5. Practise hospitality
Another key thing for Christians to do, says Williams, is to practise hospitality. This means being generous to the poor, to the newly jobless, the newly homeless. It also means changing “the way we live together and care for each other.”
“We need to recover the communal corporate expression of the church,” he adds. “A lot of church life is still very individualistic. We are very reluctant to genuinely sacrifice some of our independence and autonomy for the sake of the community.”
Hennings says he is concerned that “funding for relief and development work will tighten up.” When “institutional funding” for charities — money from governments and businesses — is declining, it will be important for Christians and churches to increase their giving, he adds.
Churches should be helping people, says Jackson, but “one of the areas where the church has gotten off track is that we have been spending way too much money inside the walls of the church.” Often churches have left the work of evangelism, caring for the poor and protecting unborn babies to parachurch organizations.
6. Spend prudently
Christians and churches should be prudent and not go into debt, says John Boersema, a business professor at Redeemer University College in Ancaster, Ontario. But if they have the money, now would be a good time to spend it because everyone “cutting back now is going to exacerbate the problem.”
In fact, he adds, Christians may be freer to spend now than other people. “If your identity is tied to wealth, you are more likely to panic than if you say God will take care of me.”
Christians can contribute by bringing a different perspective and “not panicking as much as those with a bigger investment in the system,” says Hennings. The church needs to “make the broader values — prudence, thrift, communal care — part of the conversation.”
7. Pray
Several of the experts, on all sides of the economic questions, say the church should be praying. There are no simple solutions, says Boersema, so one of the most important things Christians need to do is to pray.
8. Preach the gospel
Some good may come out of the economic crisis if it leads people to pay more attention to God and the Bible, says Jackson. “It is much easier to enter the Kingdom poor than rich.”

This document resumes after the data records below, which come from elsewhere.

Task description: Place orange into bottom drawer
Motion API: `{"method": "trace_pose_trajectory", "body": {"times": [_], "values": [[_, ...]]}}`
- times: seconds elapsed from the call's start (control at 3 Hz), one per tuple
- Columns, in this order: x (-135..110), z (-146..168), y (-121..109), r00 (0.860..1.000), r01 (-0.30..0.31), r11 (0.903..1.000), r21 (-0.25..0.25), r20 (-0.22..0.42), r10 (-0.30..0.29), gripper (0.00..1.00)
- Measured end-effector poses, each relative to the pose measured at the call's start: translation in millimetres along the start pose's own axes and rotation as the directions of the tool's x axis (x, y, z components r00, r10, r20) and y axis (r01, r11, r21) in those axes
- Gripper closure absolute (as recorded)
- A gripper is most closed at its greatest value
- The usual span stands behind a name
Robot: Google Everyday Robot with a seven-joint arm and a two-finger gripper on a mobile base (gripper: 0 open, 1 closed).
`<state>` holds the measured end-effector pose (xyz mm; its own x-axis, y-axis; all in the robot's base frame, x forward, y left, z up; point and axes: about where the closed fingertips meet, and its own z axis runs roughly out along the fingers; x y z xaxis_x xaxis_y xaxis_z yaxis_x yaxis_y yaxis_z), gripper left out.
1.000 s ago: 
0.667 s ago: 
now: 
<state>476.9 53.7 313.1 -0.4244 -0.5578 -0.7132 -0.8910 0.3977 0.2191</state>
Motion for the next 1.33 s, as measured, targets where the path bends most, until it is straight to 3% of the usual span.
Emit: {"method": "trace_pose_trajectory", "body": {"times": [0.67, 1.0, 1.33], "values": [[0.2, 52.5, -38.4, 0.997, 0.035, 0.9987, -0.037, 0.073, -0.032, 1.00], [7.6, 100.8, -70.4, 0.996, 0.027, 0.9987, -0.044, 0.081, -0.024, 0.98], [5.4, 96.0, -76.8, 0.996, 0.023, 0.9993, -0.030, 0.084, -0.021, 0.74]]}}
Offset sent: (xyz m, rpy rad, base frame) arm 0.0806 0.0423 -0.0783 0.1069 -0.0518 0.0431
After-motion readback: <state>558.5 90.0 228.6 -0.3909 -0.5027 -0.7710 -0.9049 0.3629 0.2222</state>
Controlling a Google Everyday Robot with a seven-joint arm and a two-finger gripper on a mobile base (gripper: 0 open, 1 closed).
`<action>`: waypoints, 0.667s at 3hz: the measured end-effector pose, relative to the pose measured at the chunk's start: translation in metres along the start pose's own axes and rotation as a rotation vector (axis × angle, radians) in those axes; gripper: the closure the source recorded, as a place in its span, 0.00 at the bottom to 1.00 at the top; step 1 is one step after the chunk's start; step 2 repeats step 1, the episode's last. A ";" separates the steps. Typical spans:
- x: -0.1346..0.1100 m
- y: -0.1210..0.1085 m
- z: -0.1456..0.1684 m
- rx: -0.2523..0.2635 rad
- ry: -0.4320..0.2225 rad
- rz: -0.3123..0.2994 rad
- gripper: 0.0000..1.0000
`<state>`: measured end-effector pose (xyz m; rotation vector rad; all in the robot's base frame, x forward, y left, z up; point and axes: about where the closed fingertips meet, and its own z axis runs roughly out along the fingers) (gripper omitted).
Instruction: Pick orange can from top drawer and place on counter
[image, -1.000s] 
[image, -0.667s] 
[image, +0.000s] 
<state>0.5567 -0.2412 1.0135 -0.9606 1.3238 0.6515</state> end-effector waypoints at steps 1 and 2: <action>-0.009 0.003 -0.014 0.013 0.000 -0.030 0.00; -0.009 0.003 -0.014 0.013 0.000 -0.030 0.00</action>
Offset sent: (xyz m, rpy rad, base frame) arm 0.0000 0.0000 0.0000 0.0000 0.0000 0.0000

We are at “one of the periodic turning points in history that force us to reconsider deeply what we are doing,” adds Beukes. The economic crisis “could lead to a resurgence of Christian faith,” but the focus should be on “living right in this world, in the way we deal with the poor and the environment.”
The recession is “an opportunity for churches to engage people” in conversations about ultimate values, says Hennings, and Christians “need to be ready for that conversation. What can we offer in terms of hope and meaning?”
“God works in mysterious ways,” adds Boersema. “We hope people will look to God (in hard economic times), but I can’t say we have statistics to say they do.”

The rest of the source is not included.